* [EXERCISE AIM]: Each line below that contains "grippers" should be counted; give the total alone.

(MATERIAL FOR THIS EXERCISE)

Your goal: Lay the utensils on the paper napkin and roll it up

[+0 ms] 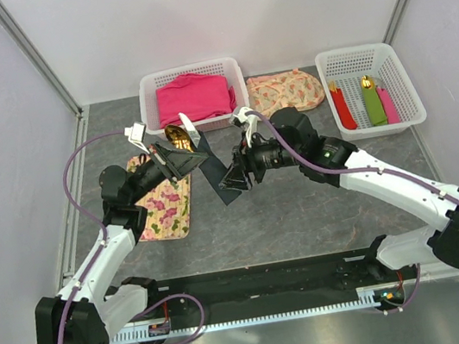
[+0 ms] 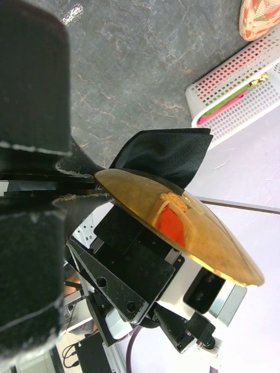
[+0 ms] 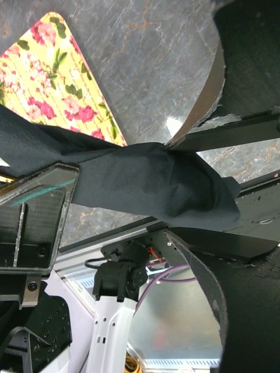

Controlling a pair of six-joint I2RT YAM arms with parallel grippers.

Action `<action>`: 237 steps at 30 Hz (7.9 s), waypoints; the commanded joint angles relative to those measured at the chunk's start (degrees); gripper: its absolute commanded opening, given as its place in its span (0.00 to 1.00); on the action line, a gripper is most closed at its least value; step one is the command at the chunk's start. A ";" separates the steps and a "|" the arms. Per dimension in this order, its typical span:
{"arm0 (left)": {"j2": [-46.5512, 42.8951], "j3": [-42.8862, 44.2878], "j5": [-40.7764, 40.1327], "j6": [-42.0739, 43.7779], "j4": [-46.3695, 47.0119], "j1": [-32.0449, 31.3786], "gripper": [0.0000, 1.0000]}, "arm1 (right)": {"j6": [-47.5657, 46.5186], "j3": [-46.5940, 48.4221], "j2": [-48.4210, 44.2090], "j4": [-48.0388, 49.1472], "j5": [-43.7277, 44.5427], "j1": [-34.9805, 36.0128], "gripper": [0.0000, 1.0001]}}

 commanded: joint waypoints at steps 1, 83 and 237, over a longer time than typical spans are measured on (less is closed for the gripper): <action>-0.73 2.05 0.41 -0.92 4.41 0.13 0.02 | 2.80 -0.88 0.62 4.84 -2.60 0.45 0.59; -0.99 -0.58 -1.97 -10.07 10.39 -3.47 0.37 | 21.00 -6.87 0.36 32.09 1.79 1.59 0.00; 3.31 -3.66 4.80 4.09 1.43 -3.47 0.98 | -30.86 39.37 55.29 -15.81 -9.11 -70.48 0.00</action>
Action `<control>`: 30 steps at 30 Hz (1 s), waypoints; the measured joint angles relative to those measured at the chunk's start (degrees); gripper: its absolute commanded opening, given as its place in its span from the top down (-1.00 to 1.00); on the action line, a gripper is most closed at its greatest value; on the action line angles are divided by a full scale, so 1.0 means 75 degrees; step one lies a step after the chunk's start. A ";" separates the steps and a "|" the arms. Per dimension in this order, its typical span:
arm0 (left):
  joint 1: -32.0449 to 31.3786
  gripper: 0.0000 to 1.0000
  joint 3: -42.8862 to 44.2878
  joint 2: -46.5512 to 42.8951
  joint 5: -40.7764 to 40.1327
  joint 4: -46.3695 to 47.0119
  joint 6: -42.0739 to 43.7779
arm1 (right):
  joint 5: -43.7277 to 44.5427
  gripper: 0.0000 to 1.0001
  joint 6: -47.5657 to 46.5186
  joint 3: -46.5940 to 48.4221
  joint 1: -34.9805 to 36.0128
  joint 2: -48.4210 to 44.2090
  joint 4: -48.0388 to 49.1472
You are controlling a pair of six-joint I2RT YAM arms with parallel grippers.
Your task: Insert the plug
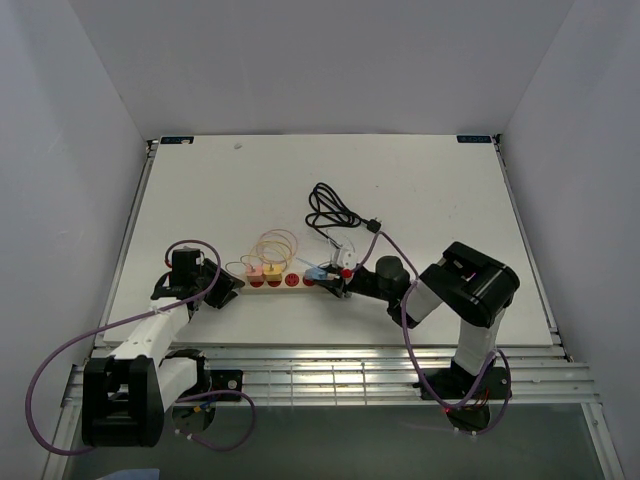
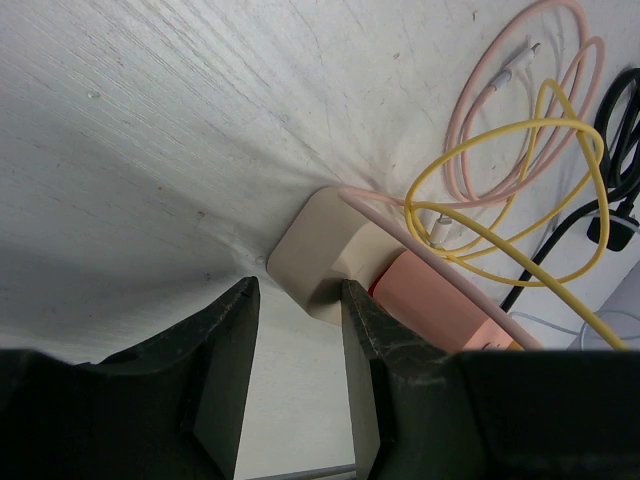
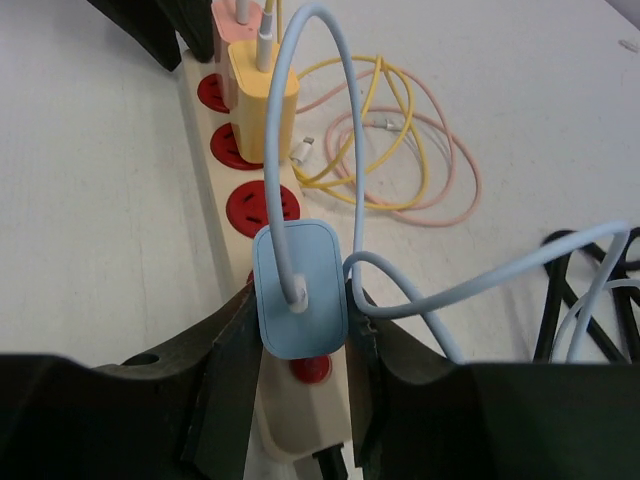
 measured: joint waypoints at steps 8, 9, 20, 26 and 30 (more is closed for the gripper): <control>0.0000 0.04 0.0000 -0.0050 -0.0041 -0.0038 0.0000 | -0.0312 0.85 0.0376 -0.0227 -0.0312 0.0396 0.0694; 0.0000 0.04 0.0000 -0.0050 -0.0047 -0.0041 0.0000 | -0.0329 0.85 0.0335 -0.0187 -0.0312 0.0344 0.0560; 0.0038 0.06 0.0000 -0.0079 -0.0114 -0.0035 0.0047 | -0.0405 0.85 -0.0047 0.0650 -0.0297 -0.0726 -0.2465; 0.0038 0.06 0.0000 -0.0085 -0.0114 -0.0026 0.0166 | -0.0338 0.85 -0.0382 0.1320 -0.0271 -0.1373 -0.5018; 0.0038 0.07 0.0003 -0.0076 -0.0099 0.0000 0.0221 | -0.0361 0.85 -0.0536 0.1932 -0.0268 -0.1443 -0.6251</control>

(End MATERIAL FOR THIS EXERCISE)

* [RESPONSE AREA]: 2